### Data block
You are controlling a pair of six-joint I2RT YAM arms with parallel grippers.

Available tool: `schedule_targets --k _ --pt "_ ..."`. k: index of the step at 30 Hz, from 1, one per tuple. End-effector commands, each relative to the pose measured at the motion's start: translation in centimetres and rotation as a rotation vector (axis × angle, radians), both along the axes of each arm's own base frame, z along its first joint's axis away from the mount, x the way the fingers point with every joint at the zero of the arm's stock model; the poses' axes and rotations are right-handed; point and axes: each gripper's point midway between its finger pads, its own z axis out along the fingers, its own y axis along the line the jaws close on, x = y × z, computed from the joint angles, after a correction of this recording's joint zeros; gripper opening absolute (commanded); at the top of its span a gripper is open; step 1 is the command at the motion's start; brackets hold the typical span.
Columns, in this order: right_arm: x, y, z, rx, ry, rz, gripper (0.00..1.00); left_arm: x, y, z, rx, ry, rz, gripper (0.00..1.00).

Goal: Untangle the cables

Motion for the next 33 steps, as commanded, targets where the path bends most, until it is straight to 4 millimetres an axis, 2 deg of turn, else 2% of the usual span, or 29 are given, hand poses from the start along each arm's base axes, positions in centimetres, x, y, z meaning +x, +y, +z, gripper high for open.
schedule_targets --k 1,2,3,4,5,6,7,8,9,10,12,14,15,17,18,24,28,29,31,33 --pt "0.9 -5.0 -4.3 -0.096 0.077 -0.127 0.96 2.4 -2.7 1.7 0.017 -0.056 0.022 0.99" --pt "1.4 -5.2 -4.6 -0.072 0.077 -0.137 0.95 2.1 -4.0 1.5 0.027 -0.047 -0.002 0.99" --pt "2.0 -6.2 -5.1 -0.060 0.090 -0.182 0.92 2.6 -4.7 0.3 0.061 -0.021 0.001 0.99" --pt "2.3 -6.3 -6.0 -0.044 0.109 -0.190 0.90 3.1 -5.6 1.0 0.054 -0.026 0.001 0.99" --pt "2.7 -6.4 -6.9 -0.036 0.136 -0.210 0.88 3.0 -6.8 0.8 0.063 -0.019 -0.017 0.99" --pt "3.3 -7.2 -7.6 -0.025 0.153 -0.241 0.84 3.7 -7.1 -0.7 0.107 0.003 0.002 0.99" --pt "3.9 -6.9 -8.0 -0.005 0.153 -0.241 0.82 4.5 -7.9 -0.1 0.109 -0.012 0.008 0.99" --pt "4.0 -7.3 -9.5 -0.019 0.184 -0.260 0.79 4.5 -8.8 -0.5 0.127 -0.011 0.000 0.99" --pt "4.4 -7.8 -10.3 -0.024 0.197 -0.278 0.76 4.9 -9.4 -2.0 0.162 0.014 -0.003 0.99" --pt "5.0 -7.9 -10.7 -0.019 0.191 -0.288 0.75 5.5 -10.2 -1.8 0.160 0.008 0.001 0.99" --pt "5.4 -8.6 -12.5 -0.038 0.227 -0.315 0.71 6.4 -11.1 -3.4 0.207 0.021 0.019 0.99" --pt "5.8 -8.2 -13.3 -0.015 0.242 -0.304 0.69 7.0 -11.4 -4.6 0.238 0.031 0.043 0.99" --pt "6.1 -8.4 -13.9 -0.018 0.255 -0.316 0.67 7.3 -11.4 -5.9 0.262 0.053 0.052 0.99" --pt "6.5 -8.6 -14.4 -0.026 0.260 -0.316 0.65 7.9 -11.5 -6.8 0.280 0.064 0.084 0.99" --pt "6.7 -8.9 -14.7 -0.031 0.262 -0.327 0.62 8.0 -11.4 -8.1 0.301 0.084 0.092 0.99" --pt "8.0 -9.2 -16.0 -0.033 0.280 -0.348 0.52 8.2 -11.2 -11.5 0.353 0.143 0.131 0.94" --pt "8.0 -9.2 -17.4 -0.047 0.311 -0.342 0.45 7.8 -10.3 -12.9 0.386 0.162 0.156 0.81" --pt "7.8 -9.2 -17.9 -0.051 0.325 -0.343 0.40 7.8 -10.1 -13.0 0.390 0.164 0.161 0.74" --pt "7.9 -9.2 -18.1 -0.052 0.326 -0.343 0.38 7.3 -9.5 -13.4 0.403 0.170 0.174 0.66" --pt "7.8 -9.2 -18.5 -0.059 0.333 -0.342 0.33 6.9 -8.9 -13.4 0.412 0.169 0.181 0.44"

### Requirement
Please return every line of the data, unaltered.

### Exercise answer
You are controlling a pair of six-joint I2RT YAM arms with parallel grippers.

Available tool: `schedule_targets --k _ --pt "_ ..."`. k: index of the step at 30 Hz, from 1, one per tuple. End-effector commands, each relative to the pose measured at the motion's start: translation in centimetres and rotation as a rotation vector (axis × angle, radians), both along the axes of each arm's own base frame, z along its first joint's axis away from the mount, x the way the fingers point with every joint at the zero of the arm's stock model; the poses' axes and rotations are right-handed; point and axes: each gripper's point midway between its finger pads, its own z axis out along the fingers, its own y axis along the line the jaws close on, x = y × z, computed from the joint angles, after a correction of this recording's joint zeros; gripper opening absolute (commanded); at the top of its span a gripper is open; step 1 is the command at the motion's start; brackets hold the typical span.
Columns, in this order: right_arm: x, y, z, rx, ry, rz, gripper (0.00..1.00); left_arm: x, y, z, rx, ry, rz, gripper (0.00..1.00).

Goal: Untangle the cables

Motion for the next 33 steps, as commanded, targets where the path bends most, until it is straight to 4 millimetres an axis, 2 deg of turn, else 2% of the usual span, or 29 are given, hand poses from the start along each arm's base axes, positions in centimetres, x, y, z meaning +x, +y, +z, gripper high for open.
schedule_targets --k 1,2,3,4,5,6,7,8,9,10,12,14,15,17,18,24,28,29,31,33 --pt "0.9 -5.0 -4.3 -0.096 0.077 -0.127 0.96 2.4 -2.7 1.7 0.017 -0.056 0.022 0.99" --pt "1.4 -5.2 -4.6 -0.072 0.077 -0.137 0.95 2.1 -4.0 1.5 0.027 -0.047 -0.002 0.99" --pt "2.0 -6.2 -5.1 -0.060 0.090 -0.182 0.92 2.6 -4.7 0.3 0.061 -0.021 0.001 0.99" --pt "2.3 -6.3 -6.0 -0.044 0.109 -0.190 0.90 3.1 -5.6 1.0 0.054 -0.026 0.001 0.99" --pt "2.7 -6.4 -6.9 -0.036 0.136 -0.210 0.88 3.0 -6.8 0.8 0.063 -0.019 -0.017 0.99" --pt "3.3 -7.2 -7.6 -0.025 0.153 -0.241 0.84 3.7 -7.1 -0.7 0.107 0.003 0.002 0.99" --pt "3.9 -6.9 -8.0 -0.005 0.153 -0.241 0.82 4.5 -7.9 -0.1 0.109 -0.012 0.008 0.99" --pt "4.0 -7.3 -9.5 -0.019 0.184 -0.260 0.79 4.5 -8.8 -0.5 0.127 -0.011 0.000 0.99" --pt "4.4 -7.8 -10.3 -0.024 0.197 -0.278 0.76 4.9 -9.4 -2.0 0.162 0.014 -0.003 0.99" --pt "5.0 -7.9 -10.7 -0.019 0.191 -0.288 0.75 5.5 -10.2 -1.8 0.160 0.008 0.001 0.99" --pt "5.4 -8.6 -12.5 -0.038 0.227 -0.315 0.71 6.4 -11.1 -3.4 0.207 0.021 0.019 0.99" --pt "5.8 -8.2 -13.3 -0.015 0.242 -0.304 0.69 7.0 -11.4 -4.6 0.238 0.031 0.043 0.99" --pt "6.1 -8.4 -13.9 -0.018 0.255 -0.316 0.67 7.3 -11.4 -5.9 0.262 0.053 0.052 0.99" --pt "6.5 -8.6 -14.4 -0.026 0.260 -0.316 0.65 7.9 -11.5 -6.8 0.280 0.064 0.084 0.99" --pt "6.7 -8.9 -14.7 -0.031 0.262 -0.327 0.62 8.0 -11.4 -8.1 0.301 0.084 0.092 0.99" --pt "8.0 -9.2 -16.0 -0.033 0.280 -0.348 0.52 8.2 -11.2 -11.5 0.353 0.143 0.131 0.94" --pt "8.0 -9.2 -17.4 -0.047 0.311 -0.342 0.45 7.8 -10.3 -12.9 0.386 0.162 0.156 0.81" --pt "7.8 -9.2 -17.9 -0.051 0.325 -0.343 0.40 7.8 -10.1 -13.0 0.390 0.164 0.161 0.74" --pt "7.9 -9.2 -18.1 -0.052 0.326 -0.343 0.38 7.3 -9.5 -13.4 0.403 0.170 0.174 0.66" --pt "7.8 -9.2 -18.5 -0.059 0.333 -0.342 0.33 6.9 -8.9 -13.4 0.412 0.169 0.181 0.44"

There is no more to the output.